Olivier, dit Henry Maylie à voix basse, j'ai un mot à vous dire.»

Olivier s'approcha de l'embrasure de la fenêtre où M. Maylie lui faisait signe de venir, et fut très surpris de la tristesse mêlée d'agitation qui régnait dans tout son air.

«Vous êtes maintenant en état de bien écrire, dit Henry en lui mettant la main sur le bras.

- Je l'espère, monsieur, répondit Olivier.

- Je ne reviendrai pas ici de quelque temps peut-être. Je désire que vous m'écriviez, une fois tous les quinze jours, le lundi, à la direction des postes, à Londres. Le ferez-vous? dit M. Maylie.

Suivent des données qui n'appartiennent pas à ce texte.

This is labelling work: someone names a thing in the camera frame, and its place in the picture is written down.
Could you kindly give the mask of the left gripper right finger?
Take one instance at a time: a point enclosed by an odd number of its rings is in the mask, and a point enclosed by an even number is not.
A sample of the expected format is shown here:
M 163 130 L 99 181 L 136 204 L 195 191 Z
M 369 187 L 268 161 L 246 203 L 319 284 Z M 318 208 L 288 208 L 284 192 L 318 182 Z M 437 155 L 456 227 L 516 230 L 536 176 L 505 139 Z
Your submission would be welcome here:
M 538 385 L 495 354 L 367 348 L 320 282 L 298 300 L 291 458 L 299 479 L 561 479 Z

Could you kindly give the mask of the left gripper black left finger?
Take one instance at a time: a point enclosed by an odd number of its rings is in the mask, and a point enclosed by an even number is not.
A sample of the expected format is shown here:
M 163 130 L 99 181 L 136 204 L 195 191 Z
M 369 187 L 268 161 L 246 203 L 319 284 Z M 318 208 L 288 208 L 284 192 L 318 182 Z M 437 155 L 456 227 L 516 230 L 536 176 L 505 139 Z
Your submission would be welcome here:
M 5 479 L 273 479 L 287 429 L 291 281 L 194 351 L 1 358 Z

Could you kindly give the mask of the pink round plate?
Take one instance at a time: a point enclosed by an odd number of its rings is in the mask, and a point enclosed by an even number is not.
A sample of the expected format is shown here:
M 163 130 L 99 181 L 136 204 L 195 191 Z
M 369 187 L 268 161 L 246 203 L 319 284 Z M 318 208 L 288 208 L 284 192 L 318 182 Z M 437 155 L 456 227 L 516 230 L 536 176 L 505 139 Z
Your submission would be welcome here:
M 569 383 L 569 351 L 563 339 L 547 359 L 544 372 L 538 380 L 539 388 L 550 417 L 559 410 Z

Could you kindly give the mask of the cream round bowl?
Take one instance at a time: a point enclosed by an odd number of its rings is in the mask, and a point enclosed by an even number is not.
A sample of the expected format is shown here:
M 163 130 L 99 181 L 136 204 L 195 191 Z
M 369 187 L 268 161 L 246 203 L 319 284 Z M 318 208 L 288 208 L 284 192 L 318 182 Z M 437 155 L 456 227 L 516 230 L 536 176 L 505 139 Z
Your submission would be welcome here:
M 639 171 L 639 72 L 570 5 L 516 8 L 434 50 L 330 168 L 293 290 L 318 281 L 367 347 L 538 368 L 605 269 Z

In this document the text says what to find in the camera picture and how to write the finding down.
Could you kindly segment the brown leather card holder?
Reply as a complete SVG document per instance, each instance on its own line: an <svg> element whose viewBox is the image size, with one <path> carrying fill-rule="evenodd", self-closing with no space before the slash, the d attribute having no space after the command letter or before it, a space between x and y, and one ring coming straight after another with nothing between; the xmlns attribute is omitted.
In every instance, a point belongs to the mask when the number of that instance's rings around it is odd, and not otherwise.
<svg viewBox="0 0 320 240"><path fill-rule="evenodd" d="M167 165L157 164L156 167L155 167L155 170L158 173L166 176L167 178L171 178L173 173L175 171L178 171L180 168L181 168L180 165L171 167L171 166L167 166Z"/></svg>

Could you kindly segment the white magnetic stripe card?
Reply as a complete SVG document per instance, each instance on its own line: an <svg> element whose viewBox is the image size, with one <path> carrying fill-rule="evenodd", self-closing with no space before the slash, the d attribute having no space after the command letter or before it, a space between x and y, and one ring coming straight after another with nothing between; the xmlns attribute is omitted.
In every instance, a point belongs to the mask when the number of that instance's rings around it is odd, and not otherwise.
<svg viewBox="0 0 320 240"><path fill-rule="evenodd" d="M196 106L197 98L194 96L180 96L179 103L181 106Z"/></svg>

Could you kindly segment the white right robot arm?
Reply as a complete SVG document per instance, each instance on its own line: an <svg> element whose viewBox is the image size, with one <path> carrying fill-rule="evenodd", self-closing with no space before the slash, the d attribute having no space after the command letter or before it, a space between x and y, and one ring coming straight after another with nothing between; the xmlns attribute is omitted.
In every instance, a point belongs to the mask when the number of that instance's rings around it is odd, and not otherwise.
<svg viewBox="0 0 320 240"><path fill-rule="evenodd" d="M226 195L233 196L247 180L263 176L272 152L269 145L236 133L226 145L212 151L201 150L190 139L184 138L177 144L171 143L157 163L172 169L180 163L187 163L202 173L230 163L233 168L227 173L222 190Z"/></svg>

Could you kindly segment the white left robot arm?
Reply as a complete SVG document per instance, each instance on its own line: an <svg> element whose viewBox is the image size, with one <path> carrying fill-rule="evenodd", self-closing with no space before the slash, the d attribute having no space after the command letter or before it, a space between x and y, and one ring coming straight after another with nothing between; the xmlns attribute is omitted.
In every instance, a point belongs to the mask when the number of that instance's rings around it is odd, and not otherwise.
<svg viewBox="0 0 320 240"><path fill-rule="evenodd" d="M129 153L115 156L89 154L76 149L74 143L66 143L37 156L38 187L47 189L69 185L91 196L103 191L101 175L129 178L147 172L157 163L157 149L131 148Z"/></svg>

- Oh! certainement, monsieur, je le ferai et j'en serai fier, s'écria Olivier, charmé de la commission.

- Je désire avoir des nouvelles de ma mère et de miss Maylie, dit le jeune homme, et vous pouvez remplir vos pages de détails sur les promenades que vous faites, sur vos conversations, et me dire si elle… si ces dames semblent heureuses et en bonne santé. Vous me comprenez?

- Parfaitement, monsieur, répondit Olivier.

- Je préfère que vous ne leur en parliez pas, dit Henry en appuyant sur ses paroles, parce que ma mère voudrait peut-être prendre la peine de m'écrire plus souvent, ce qui est pour elle une fatigue; que ce soit donc un secret entre vous et moi, et souvenez-vous de ne me laissez rien ignorer. Je compte sur vous.»

Olivier, tout fier de l'importance de son rôle, promit d'être discret et explicite dans ses communications, et M. Maylie lui dit adieu en l'assurant chaudement de son intérêt et de sa protection.